Apple’s catch-up will represent a real turn in the way all operating system creators and service providers will assume its marketplace to be. Not long ago, say, early this century even, these creators (MS, Apple and the like) invested in development that allowed ordinary people like me to move their media hub from the lounge room shelf to the desktop in the study or the laptop on the coffee table. Digital natives grabbed that bull by both horns. Spaces in the home that housed CDs and DVDs became free space (or replaced by data storage drives), to the extent that listening to CDs has almost become a new definition for “old guy”.
We could expect that in the 2010s the new turn will be away from the household computer to remote storage. Could it be that soon owning a computer with a large storage space and tower in the study will be the new definition for “old guy”?
Our new reliance on access to cloud services has implications that could keep any dinner-table conversation for a little while, and there are debates in the media. One such conversation is over Apple’s “iTunes Match” service, where, for a subscription fee, a copy of any music stored on your computer that wasn’t bought from the iTunes store will be kept in your iCloud storage service, then synced to all your devices. If you’ve obtained that music illegally and it was matched by Apple, some believe this means that Apple has aided and abetted piracy. I disagree with the tone (and indeed the language) of the article that I just linked to, and I think it’s a fair enough comment that doesn’t warrant such an attack.

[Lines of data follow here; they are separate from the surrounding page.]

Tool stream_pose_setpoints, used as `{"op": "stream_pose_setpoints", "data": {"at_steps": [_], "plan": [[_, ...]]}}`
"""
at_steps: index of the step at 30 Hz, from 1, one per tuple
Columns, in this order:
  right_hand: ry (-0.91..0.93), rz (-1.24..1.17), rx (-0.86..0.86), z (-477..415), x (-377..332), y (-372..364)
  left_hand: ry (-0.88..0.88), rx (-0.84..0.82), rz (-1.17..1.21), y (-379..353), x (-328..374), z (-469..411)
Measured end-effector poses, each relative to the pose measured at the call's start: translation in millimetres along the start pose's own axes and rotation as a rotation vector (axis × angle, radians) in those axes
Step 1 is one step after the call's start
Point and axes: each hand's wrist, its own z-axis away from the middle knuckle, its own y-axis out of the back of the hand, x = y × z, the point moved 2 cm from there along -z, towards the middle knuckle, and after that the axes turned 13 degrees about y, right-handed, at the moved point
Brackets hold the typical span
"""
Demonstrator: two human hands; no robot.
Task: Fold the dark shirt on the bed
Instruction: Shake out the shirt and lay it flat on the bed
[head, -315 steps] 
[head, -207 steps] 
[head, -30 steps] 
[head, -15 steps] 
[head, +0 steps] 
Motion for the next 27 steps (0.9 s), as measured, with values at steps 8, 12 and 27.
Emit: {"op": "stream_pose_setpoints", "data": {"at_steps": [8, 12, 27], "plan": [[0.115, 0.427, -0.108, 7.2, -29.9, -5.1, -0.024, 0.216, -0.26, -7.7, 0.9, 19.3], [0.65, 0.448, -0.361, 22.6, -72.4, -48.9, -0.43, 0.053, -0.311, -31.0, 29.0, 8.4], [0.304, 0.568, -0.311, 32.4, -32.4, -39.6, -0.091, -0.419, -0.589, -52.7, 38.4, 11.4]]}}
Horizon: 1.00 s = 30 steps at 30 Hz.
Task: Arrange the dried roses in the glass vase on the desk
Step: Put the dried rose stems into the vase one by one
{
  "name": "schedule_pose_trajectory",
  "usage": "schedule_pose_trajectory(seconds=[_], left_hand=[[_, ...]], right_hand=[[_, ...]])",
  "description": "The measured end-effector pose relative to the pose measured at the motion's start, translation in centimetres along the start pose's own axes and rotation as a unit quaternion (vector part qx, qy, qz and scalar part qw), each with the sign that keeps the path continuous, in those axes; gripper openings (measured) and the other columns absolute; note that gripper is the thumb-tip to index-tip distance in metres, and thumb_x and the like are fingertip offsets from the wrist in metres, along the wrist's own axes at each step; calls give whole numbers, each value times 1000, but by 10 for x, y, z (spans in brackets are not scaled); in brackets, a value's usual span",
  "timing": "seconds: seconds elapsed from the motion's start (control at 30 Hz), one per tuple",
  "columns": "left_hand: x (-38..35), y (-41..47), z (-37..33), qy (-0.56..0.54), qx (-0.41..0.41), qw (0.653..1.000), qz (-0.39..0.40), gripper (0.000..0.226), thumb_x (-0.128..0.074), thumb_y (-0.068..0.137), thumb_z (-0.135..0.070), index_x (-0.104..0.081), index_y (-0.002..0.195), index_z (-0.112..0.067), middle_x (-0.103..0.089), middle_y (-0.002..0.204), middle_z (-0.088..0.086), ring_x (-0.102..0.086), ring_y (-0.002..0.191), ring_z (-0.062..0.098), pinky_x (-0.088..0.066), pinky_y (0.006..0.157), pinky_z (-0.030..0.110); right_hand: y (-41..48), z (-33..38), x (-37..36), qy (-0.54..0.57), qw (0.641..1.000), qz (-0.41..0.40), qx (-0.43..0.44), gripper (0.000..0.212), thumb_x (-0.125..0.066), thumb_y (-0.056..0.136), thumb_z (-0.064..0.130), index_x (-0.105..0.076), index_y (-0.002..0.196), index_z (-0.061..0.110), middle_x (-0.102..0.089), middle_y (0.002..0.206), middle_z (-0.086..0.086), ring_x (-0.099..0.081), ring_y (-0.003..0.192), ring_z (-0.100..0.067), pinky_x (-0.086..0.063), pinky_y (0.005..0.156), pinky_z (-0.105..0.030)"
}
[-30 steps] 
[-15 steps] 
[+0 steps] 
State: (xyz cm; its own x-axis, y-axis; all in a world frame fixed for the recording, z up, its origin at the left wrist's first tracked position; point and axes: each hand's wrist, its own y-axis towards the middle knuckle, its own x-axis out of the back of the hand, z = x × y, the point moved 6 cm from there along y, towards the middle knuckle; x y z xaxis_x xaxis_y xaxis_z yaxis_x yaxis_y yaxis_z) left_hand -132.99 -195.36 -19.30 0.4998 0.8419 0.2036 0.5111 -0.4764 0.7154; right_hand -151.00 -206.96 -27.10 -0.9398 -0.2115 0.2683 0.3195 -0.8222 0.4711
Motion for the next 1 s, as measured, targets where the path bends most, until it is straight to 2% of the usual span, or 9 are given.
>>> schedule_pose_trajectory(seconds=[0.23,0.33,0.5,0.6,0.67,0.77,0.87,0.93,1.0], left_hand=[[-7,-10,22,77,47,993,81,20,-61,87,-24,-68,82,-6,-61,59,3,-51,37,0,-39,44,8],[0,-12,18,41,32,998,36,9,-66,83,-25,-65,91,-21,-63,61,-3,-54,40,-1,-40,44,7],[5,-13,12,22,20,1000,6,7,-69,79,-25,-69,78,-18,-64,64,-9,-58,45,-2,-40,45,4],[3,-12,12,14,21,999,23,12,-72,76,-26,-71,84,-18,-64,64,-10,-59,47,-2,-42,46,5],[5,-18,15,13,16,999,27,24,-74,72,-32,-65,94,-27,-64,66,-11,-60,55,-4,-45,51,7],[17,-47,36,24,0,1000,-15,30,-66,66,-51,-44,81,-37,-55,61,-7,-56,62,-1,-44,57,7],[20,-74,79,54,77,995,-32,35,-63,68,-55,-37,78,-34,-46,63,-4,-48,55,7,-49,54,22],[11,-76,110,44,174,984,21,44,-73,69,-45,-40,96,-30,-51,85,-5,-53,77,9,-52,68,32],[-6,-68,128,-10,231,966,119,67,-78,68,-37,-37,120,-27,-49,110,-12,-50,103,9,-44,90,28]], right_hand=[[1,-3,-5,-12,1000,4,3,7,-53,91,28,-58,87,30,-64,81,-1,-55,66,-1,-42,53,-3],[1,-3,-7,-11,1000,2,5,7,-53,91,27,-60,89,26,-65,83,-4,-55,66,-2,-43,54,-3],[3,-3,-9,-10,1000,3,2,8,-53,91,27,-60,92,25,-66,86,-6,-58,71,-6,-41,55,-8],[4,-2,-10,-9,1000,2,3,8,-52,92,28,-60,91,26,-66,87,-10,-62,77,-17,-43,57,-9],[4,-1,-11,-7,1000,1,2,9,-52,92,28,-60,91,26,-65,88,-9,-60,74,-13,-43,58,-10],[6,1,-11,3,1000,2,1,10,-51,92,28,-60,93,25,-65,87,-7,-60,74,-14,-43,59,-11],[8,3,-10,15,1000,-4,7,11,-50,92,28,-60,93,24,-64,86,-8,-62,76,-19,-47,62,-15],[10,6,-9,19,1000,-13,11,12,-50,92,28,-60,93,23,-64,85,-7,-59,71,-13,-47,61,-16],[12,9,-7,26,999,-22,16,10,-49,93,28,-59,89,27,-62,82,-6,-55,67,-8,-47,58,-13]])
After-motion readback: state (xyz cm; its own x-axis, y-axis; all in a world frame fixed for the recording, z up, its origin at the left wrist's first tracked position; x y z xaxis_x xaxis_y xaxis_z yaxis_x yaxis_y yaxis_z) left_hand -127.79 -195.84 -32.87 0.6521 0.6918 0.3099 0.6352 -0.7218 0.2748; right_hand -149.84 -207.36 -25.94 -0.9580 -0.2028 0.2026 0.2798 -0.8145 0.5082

However the claim may perhaps contain a slight misconception of the culture of illegal media file sharing and distribution. This article, I think, paints a more accurate picture of everyday use and distribution of illegal/unlicensed material, far beyond the hype that pirates are insidious characters who are conspiring to rob people of incomes, take down companies, and launder profits from theft. In any case, music companies are starting to see more investment value in live performances and merchandising than fighting piracy.